BRIEF:
Read through the lines below and copy the ones holding the string "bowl".

(Dataset entries)
------

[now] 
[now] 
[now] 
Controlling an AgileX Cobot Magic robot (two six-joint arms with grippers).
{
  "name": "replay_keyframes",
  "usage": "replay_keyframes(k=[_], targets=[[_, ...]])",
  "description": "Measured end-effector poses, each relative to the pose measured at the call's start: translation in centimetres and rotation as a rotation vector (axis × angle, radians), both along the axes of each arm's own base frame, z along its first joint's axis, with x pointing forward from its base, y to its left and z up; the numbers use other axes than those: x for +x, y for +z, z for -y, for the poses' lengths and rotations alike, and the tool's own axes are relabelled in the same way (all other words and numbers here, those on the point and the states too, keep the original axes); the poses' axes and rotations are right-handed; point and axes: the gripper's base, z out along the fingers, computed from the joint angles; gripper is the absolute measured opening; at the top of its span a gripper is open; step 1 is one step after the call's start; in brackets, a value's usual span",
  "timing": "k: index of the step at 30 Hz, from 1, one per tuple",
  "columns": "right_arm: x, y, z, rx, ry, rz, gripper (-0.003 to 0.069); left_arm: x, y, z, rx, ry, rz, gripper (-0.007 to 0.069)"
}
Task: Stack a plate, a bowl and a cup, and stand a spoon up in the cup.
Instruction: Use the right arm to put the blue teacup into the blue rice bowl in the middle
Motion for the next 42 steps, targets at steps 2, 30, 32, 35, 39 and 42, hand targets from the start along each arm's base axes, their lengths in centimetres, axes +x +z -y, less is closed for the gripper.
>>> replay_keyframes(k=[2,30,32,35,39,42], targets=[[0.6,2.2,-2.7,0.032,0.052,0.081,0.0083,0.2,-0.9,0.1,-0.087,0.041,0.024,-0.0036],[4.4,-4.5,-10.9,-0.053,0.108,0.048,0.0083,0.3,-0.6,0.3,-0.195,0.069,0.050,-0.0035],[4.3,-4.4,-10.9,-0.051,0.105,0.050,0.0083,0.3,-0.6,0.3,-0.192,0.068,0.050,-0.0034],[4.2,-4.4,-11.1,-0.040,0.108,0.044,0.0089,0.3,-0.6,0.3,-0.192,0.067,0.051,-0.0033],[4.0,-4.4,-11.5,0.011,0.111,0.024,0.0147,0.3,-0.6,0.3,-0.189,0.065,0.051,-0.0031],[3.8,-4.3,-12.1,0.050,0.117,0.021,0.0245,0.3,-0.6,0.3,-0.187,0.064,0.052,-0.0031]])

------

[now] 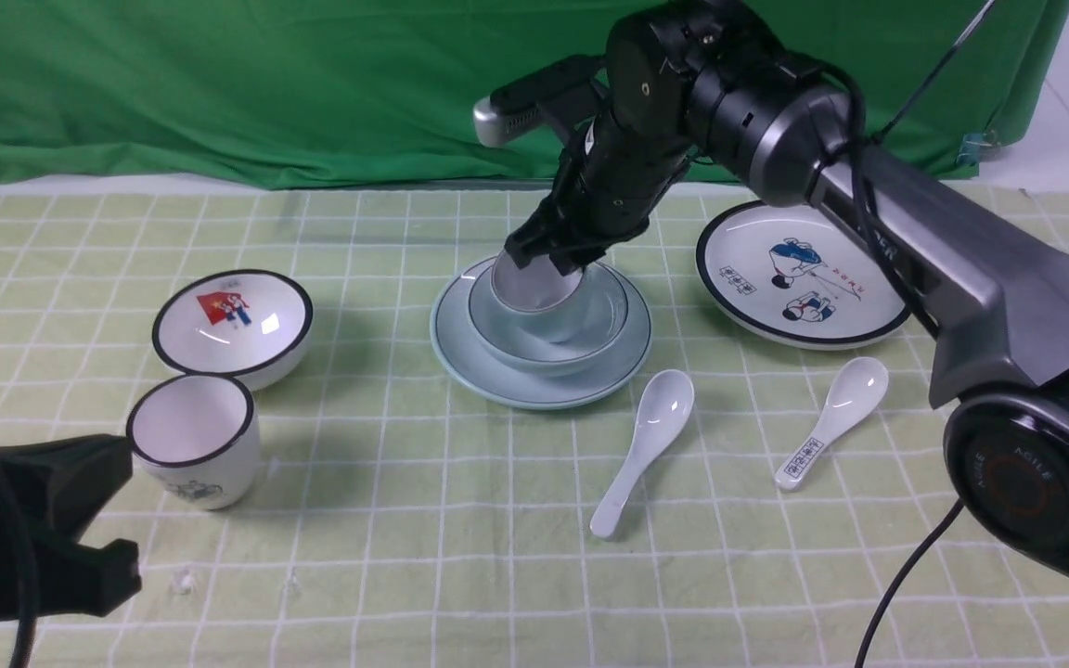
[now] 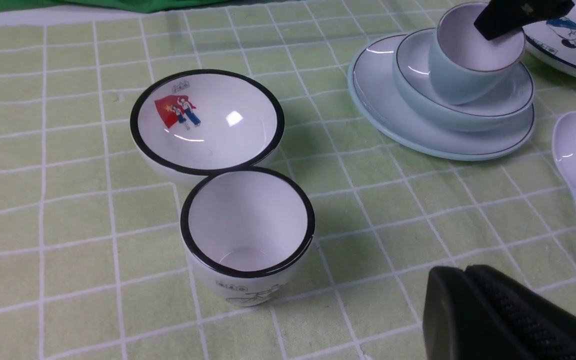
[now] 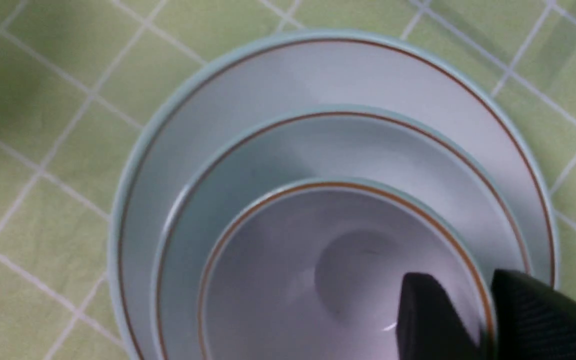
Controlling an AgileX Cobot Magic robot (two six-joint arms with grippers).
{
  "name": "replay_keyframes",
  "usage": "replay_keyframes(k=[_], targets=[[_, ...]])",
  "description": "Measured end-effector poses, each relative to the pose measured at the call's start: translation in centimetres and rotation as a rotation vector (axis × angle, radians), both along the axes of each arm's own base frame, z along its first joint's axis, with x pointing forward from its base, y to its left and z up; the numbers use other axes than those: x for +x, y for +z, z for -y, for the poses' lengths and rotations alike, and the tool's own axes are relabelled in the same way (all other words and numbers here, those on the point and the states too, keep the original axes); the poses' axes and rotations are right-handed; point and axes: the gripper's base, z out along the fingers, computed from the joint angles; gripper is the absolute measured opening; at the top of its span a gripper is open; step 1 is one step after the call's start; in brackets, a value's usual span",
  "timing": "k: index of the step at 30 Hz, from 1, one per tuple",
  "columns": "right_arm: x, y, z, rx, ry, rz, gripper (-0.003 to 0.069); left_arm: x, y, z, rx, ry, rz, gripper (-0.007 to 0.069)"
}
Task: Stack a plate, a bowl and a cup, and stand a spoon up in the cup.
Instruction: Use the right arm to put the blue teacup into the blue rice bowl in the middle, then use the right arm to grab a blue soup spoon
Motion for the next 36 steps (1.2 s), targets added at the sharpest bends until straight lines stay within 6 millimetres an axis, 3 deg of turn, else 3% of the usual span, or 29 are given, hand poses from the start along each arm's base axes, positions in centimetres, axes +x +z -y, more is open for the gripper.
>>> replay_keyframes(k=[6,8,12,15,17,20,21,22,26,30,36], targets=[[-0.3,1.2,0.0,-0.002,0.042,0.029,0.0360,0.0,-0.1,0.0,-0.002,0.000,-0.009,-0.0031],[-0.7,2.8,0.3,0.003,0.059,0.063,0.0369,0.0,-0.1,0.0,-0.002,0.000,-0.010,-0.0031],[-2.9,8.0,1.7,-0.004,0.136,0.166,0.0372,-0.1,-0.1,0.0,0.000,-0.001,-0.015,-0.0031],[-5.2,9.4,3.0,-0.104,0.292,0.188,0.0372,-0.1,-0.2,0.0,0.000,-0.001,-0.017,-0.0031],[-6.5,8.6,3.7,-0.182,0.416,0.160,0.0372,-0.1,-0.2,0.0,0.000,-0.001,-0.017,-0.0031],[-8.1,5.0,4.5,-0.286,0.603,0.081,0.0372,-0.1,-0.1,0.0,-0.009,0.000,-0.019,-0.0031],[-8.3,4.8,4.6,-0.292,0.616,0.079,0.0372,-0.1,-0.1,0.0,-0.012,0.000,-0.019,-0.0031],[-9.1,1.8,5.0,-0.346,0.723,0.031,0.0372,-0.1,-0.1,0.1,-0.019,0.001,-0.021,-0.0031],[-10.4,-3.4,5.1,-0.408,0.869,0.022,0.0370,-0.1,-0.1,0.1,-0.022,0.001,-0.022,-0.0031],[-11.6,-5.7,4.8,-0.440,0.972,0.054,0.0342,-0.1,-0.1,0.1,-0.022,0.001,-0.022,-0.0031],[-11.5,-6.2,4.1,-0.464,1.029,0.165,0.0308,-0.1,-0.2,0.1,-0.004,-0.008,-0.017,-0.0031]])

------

YOUR RESPONSE:
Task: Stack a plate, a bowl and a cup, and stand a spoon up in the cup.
Instruction: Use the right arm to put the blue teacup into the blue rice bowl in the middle
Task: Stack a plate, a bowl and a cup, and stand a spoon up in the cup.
Instruction: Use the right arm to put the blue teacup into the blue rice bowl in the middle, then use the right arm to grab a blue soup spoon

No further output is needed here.